Что же касается объективности в «коммунальном» смысле, то в действительности это беспристрастность к объекту, но пристрастность к своему месту в сообществе; независимость от условий познания и полная зависимость от среды, в которой приходится работать. Объективен не тот, кто сопричастен с объектом, а тот, кто подчиняется «коммунальным» нормам, вобравшим в себя прошлый опыт других субъектов, составляющих сообщество, то есть, в конечном счете, чужой субъективности. Естественно, в этих условиях оригинальной идее, устремленной к объекту, направленной на его осмысление помимо «кристаллизованной» субъективности и даже вопреки ей, вряд ли стоит рассчитывать на поддержку окружающих. Наоборот, она будет всячески выдавливаться из «коммунального разума» как подрывающая его устои.
каждый, кто хоть раз участвовал в соревнованиях за гранты, исследовательские стипендии или же защищал диссертацию, хорошо знает, что главным правилом является «не дразнить гусей» и не претендовать на значительную новизну. В противном случае он будет не просто неправильно понят и возбудит к себе нездоровый интерес, но вызовет жесткое сопротивление. Это относится и к молодым, и к вполне сформировавшимся ученым, которые еще не успели «забронзоветь», заняв место в научной иерархии (Петросян, 2008: 157—158). Ибо, выставляя напоказ свои прозрения, они тем самым вольно или невольно сосредоточивают внимание своих потенциальных критиков как раз на тех моментах, которые наиболее уязвимы с точки зрения сложившейся ментальности.
В начале 80-х годов прошлого века Дж. Армстронг вывел эффективную «авторскую формулу» для тех, кто хочет быстро и без помех опубликовать свой материал. Она включала в себя шесть обязательных компонентов: не затрагивать важных проблем; не покушаться на существующие представления; не предъявлять неожиданных результатов; не пользоваться простыми методами; не раскрывать все подробности; и не писать ясно (Armstrong, 1982). Выполнение этих рекомендаций почти гарантирует выход материала в свет. Однако проблема в том, что такая публикация лишена
всякого научного смысла — если, конечно, не считать таковым решение карьерных задач или удовлетворение тщеславия. Ибо в ней не содержится приращения знания.

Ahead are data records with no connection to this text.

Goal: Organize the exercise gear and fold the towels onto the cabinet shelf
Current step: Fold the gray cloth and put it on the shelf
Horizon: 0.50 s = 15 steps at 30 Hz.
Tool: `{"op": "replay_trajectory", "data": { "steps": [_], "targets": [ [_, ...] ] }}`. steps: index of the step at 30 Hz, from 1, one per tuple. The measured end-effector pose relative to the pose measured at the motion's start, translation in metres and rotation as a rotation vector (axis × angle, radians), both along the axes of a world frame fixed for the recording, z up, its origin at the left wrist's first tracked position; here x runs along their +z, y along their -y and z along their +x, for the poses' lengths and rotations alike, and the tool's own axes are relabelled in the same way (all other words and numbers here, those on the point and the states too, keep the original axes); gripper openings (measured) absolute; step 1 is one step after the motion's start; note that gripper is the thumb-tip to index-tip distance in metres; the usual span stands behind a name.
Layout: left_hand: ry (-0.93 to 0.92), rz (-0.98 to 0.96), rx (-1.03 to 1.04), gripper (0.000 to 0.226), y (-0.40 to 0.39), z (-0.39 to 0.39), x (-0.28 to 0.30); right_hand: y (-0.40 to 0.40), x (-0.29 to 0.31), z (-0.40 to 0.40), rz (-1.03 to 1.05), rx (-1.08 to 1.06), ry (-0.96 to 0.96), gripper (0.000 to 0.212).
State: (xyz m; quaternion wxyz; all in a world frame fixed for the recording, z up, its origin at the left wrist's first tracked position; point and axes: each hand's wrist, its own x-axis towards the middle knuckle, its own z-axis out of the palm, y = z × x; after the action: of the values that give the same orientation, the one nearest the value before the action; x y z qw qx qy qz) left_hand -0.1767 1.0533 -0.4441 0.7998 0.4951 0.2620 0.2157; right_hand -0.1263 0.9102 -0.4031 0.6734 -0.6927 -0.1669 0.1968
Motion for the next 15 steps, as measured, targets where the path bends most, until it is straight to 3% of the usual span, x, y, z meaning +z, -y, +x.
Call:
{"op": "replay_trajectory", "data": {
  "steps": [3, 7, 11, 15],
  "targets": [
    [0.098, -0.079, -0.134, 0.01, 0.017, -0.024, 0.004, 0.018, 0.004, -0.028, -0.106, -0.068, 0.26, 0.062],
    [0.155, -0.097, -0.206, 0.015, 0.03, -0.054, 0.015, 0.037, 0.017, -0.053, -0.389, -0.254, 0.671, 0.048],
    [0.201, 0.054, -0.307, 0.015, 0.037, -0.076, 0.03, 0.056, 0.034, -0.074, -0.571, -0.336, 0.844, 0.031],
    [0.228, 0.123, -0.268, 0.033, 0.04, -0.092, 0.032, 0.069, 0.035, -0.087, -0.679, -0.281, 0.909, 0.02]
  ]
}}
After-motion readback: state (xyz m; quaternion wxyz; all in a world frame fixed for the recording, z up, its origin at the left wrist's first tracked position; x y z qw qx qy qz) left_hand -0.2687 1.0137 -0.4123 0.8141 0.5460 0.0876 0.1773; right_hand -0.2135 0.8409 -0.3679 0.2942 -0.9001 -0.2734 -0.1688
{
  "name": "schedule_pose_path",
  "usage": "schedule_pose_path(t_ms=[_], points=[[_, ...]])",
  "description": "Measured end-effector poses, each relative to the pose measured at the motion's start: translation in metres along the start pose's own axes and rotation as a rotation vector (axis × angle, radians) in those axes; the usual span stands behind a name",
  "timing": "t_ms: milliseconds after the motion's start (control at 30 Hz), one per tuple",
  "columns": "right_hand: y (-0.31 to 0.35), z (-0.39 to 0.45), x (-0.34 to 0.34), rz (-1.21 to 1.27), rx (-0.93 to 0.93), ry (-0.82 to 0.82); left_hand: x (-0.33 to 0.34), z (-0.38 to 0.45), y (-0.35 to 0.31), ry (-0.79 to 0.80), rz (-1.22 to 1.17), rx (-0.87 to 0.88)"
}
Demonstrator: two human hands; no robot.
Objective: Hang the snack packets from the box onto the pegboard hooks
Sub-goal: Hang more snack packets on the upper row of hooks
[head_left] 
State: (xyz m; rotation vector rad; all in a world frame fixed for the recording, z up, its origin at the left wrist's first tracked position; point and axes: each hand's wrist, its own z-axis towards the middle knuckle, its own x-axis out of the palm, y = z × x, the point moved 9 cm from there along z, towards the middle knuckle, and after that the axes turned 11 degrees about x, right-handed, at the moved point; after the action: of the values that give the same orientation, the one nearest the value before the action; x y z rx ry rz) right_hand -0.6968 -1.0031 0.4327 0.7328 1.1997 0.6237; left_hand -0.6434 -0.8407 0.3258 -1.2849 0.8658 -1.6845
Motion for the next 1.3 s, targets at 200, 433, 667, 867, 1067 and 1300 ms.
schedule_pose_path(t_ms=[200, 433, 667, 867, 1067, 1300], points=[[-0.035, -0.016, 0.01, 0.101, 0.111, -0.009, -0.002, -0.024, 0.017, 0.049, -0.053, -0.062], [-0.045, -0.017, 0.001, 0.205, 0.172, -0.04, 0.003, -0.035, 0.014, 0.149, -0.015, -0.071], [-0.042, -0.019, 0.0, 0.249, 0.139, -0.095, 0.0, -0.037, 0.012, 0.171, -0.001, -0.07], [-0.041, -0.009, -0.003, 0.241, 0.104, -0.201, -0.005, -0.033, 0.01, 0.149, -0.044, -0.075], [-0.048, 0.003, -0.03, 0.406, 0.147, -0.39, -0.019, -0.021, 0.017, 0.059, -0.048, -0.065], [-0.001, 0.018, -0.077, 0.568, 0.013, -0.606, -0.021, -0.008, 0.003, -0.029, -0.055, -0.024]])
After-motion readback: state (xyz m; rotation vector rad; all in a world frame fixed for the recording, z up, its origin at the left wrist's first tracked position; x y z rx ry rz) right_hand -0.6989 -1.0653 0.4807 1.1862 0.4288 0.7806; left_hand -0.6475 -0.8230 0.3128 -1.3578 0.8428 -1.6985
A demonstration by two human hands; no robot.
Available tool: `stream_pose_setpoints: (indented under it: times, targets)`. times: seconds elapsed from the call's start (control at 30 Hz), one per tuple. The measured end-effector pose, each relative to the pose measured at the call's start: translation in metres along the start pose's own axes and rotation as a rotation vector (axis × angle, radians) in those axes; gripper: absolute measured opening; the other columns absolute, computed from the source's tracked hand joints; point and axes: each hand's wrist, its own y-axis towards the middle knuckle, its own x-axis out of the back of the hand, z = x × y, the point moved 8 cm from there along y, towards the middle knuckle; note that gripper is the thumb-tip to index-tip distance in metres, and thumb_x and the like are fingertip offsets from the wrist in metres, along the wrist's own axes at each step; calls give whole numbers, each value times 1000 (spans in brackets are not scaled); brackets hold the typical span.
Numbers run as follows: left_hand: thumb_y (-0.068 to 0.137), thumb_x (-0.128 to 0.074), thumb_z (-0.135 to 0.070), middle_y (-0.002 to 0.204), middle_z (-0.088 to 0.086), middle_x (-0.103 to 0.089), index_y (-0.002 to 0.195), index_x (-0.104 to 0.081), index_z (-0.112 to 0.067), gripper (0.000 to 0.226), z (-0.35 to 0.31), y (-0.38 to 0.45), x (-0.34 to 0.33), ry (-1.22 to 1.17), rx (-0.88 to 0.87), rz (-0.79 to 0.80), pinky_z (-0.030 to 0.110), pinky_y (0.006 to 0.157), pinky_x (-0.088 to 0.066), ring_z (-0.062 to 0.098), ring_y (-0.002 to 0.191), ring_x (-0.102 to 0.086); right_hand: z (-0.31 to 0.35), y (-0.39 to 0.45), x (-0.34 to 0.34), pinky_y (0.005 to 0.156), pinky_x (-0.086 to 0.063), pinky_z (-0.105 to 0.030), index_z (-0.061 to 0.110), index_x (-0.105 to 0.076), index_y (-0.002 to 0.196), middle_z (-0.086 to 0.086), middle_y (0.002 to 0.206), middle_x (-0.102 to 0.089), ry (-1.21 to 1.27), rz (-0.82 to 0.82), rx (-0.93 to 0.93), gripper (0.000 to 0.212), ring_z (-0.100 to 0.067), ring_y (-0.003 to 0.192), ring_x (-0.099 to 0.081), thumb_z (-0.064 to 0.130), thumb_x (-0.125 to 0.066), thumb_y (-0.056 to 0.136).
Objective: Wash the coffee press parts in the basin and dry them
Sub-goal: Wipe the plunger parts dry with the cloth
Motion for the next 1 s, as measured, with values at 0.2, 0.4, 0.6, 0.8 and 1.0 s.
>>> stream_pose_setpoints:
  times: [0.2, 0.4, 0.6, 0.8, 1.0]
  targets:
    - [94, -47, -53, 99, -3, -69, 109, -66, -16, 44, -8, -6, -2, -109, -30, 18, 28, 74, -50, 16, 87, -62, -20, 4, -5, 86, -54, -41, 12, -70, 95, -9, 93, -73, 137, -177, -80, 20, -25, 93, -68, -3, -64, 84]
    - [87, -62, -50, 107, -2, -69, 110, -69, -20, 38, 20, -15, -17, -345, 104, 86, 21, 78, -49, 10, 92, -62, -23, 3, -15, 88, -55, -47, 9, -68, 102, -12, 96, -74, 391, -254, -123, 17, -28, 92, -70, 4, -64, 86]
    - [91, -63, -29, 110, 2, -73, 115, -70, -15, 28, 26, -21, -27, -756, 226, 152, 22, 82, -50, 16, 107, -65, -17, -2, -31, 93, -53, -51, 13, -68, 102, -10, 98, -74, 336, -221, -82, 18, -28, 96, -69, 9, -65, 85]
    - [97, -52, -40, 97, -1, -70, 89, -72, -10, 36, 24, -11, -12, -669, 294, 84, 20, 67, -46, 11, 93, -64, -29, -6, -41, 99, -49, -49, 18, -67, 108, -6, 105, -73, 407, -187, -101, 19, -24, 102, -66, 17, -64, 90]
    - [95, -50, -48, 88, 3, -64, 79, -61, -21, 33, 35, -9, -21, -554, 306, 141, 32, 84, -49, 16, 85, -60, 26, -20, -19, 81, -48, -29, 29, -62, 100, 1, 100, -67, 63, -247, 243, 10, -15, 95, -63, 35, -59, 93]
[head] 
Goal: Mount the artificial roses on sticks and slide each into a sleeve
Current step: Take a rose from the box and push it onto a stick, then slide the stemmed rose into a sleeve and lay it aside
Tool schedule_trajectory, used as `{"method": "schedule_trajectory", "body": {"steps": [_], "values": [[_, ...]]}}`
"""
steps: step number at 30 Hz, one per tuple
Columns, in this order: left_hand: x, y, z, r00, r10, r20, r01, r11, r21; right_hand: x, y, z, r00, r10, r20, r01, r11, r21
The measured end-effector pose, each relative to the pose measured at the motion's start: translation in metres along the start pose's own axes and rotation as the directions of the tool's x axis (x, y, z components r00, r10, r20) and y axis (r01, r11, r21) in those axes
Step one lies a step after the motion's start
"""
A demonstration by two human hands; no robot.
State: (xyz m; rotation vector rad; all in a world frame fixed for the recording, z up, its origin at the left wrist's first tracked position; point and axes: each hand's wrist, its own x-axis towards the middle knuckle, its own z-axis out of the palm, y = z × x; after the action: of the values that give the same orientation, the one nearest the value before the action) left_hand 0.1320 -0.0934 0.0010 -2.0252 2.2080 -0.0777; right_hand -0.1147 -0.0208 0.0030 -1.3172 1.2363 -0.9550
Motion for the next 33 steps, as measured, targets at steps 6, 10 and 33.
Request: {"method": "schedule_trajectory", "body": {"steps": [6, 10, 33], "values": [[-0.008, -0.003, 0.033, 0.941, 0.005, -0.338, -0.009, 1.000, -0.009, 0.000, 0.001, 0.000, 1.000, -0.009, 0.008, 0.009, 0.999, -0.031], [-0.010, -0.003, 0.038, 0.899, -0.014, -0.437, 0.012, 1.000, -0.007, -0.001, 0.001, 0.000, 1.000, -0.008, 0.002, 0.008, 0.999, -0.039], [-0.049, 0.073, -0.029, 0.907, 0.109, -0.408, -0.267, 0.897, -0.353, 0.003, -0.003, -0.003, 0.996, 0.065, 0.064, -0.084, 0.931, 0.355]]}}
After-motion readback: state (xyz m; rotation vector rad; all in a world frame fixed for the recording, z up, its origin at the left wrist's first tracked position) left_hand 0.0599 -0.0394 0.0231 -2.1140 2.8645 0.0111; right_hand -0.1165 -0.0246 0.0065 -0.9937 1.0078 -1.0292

Таким образом, тотальное выполнение того, чего на самом деле требуют от авторов эксперты, а от них, в свою очередь,— так называемые стандарты, привело бы лишь к «выравниванию» научного сознания, взращиванию посредственности, отсечению изобретательного и талантливого, а главное — к практическому исключению масштабных новаций. Поощрялись бы в лучшем случае только мелкие усовершенствования, «дальнейшее развитие» давно известного и отработанного, дополнительные подтверждения незыблемых принципов. У исследователей с младых ногтей подавлялась бы оригинальность и отбивалась бы охота к генерированию идей.
6. Индексы цитирования
«измеряя» вклад ученого в развитие знания, обращают внимание, прежде всего, на список печатных работ. Особенно желательным представляется их появление в так называемых авторитетных (top-tier) журналах или, по крайней мере, в тех, которые в данном учреждении принято считать солидными. Так повелось издавна. И хотя вера в столь простое мерило уже существенно подорвана, оно по-прежнему широко используется как при оценке заслуг, так и при найме на работу.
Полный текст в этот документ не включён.